Assignment:
The full listing, written out exactly and without images, is the expected result.

*** Opening Task data ***

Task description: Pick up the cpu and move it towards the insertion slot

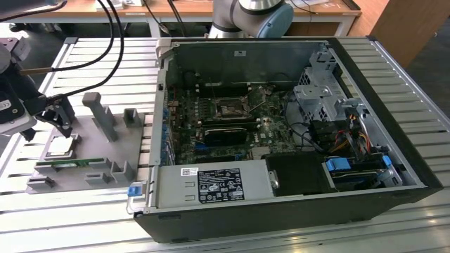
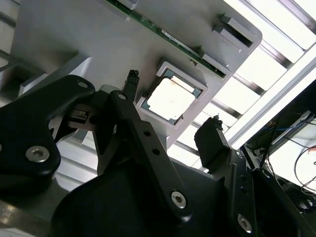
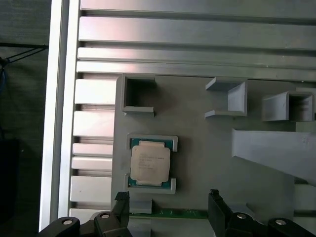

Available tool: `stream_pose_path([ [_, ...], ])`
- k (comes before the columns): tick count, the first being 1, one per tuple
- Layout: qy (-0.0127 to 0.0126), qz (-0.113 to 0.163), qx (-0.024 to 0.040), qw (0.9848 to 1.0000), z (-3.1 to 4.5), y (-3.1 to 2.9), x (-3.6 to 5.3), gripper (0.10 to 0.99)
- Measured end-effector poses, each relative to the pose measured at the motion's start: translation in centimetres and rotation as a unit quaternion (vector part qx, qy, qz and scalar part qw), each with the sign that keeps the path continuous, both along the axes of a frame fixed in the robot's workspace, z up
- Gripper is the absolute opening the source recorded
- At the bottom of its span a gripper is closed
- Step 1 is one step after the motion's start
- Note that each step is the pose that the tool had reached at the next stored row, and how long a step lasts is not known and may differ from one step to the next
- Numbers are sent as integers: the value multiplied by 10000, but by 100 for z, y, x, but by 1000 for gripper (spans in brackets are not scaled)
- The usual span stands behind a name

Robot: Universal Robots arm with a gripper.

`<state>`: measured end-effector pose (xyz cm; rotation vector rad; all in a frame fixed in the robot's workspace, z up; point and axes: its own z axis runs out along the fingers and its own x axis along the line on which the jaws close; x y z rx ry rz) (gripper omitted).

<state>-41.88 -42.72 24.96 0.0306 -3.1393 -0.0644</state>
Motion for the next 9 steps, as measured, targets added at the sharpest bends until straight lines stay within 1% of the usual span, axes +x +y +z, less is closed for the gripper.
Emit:
stream_pose_path([
  [8, 1, 0, 8, 10000, -46, -9, -1, 741],
  [9, 2, 0, 9, 10000, -55, -9, 0, 804],
])
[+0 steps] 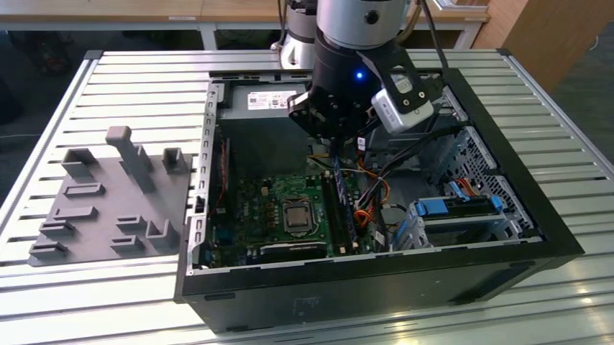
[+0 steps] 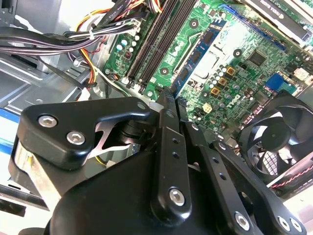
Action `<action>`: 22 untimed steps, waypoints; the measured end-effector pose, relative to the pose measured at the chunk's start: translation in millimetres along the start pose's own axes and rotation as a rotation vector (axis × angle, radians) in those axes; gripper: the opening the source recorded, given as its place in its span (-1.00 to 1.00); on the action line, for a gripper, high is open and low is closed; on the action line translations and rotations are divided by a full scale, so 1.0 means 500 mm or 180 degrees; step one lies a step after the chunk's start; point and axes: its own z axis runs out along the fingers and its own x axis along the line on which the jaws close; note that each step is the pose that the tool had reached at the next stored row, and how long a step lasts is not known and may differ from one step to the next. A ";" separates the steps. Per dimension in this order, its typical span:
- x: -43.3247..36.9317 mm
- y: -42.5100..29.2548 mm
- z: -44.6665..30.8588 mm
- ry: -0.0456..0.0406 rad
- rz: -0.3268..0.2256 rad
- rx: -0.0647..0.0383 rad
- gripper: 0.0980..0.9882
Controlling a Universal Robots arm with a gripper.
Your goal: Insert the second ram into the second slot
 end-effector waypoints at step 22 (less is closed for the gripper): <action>0.000 -0.001 0.021 0.0010 0.0015 0.0001 -0.91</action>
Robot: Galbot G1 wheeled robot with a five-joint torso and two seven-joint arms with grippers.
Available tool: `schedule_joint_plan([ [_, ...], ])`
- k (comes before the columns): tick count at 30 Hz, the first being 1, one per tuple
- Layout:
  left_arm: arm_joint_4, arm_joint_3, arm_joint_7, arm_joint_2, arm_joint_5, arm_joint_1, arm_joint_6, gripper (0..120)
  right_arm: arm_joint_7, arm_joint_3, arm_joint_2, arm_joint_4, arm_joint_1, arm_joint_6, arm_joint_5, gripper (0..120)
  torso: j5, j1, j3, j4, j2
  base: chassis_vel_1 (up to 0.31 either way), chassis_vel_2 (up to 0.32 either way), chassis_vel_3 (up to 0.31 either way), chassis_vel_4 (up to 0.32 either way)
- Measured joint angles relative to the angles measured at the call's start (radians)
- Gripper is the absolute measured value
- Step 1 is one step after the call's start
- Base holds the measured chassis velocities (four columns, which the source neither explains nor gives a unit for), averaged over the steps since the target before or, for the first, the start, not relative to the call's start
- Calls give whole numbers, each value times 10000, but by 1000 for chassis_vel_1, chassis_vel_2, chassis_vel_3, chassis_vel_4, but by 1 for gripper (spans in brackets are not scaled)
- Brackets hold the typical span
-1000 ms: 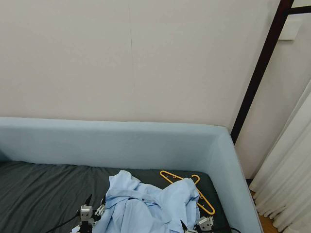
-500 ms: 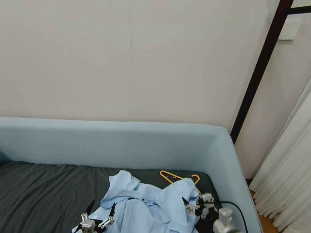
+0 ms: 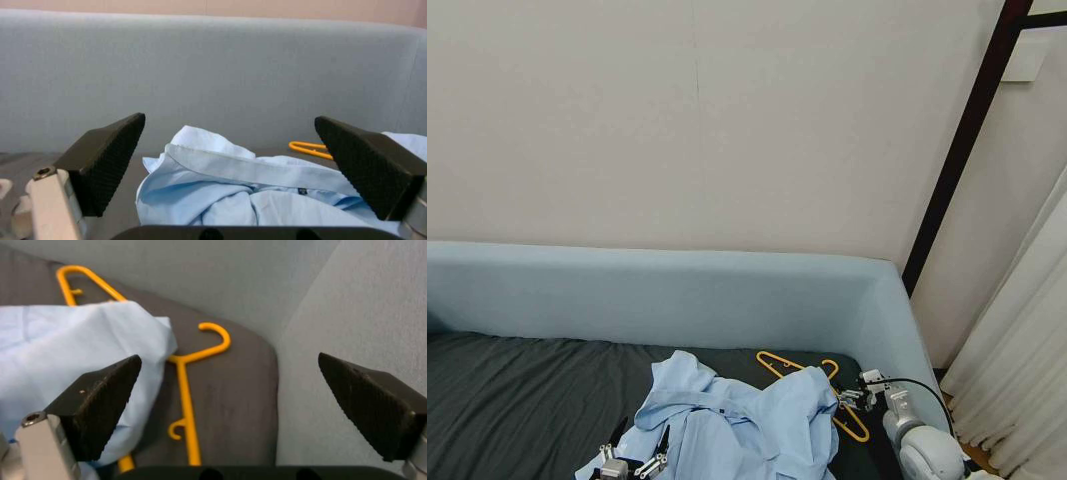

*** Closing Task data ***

Worked solution:
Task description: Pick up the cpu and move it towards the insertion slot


Available tool: `stream_pose_path([ [_, ...], ])`
- k (comes before the columns): tick count, the first being 1, one per tuple
- Layout: qy (-0.0127 to 0.0126), qz (-0.113 to 0.163), qx (-0.024 to 0.040), qw (0.9848 to 1.0000), z (-3.1 to 4.5), y (-3.1 to 2.9), x (-3.6 to 5.3), gripper (0.10 to 0.99)
- Measured end-effector poses, each relative to the pose measured at the motion's start: translation in centimetres and rotation as a unit quaternion (vector part qx, qy, qz and scalar part qw), each with the sign that keeps the path continuous, both along the axes of a frame fixed in the robot's workspace, z up
- Gripper is the absolute opening the source recorded
- At the bottom of its span a gripper is closed
- Step 1 is one step after the motion's start
- Note that each step is the pose that the tool had reached at the next stored row, and how long a step lasts is not known and may differ from one step to the next
- Numbers are sent as integers: the value multiplied by 10000, but by 100 for z, y, x, but by 1000 for gripper (spans in brackets are not scaled)
- The usual span stands behind a name

Robot: Universal Robots arm with a gripper.

`<state>`: measured end-effector pose (xyz cm; rotation vector rad; all in a frame fixed in the robot's workspace, z up; point and axes: its own z axis runs out along the fingers and its own x axis along the line on which the jaws close; x y z rx ry rz) (gripper omitted).

<state>-41.88 -42.72 24.96 0.0306 -3.1393 -0.0644</state>
Motion for the next 9 steps, as measured, targets added at the sharpest bends until straight lines stay within 1% of the usual span, axes +x +y +z, less is closed for the gripper.
Emit:
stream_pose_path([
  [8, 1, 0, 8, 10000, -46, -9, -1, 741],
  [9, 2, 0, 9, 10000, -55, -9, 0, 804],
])
[+0 steps] 
[+0 steps] 
Action `<action>`: 22 untimed steps, waypoints; the measured end-effector pose, relative to the pose measured at the chunk's start: translation in millimetres along the start pose's own axes and rotation as a rotation vector (axis × angle, radians) in those axes; gripper: the opening the source recorded, given as its place in its span (-1.00 to 1.00); on the action line, for a gripper, high is open and low is closed; on the action line translations and rotations are divided by a full scale, so 1.0 means 500 mm or 180 degrees; step one lies a step after the chunk's start; point and axes: its own z axis runs out along the fingers and its own x axis along the line on which the jaws close; note that each step is the pose that the tool had reached at the next stored row, and how long a step lasts is not known and may differ from one step to the next. A ";" separates the steps. Per dimension in this order, its typical span:
- x: -43.3247..36.9317 mm
- y: -42.5100..29.2548 mm
- z: -44.6665..30.8588 mm
- ry: -0.0456..0.0406 rad
- rz: -0.3268..0.2256 rad
- rx: -0.0647..0.0383 rad
- gripper: 0.0980..0.9882
Controlling a Universal Robots arm with a gripper.
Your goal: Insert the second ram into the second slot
 end-effector waypoints at step 22 (less is closed for the gripper): <action>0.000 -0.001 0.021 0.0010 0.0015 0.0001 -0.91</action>
Robot: Galbot G1 wheeled robot with a five-joint torso and two seven-joint arms with grippers.
Available tool: `schedule_joint_plan([ [_, ...], ])`
- k (comes before the columns): tick count at 30 Hz, the first being 1, one per tuple
- Layout:
  left_arm: arm_joint_4, arm_joint_3, arm_joint_7, arm_joint_2, arm_joint_5, arm_joint_1, arm_joint_6, gripper (0..120)
  right_arm: arm_joint_7, arm_joint_3, arm_joint_2, arm_joint_4, arm_joint_1, arm_joint_6, arm_joint_5, gripper (0..120)
  torso: j5, j1, j3, j4, j2
  base: chassis_vel_1 (up to 0.31 either way), chassis_vel_2 (up to 0.32 either way), chassis_vel_3 (up to 0.31 either way), chassis_vel_4 (up to 0.32 either way)
- Measured joint angles relative to the angles measured at the call's start (radians)
- Gripper is the absolute measured value
- Step 1 is one step after the call's start
- Base holds the measured chassis velocities (four columns, which the source neither explains nor gives a unit for), averaged over the steps since the target before or, for the first, the start, not relative to the call's start
- Calls give whole numbers, each value times 10000, but by 1000 for chassis_vel_1, chassis_vel_2, chassis_vel_3, chassis_vel_4, but by 1 for gripper (spans in brackets are not scaled)
- Brackets hold the typical span
-1000 ms: 
-500 ms: 
+0 ms: 

The output requires no additions.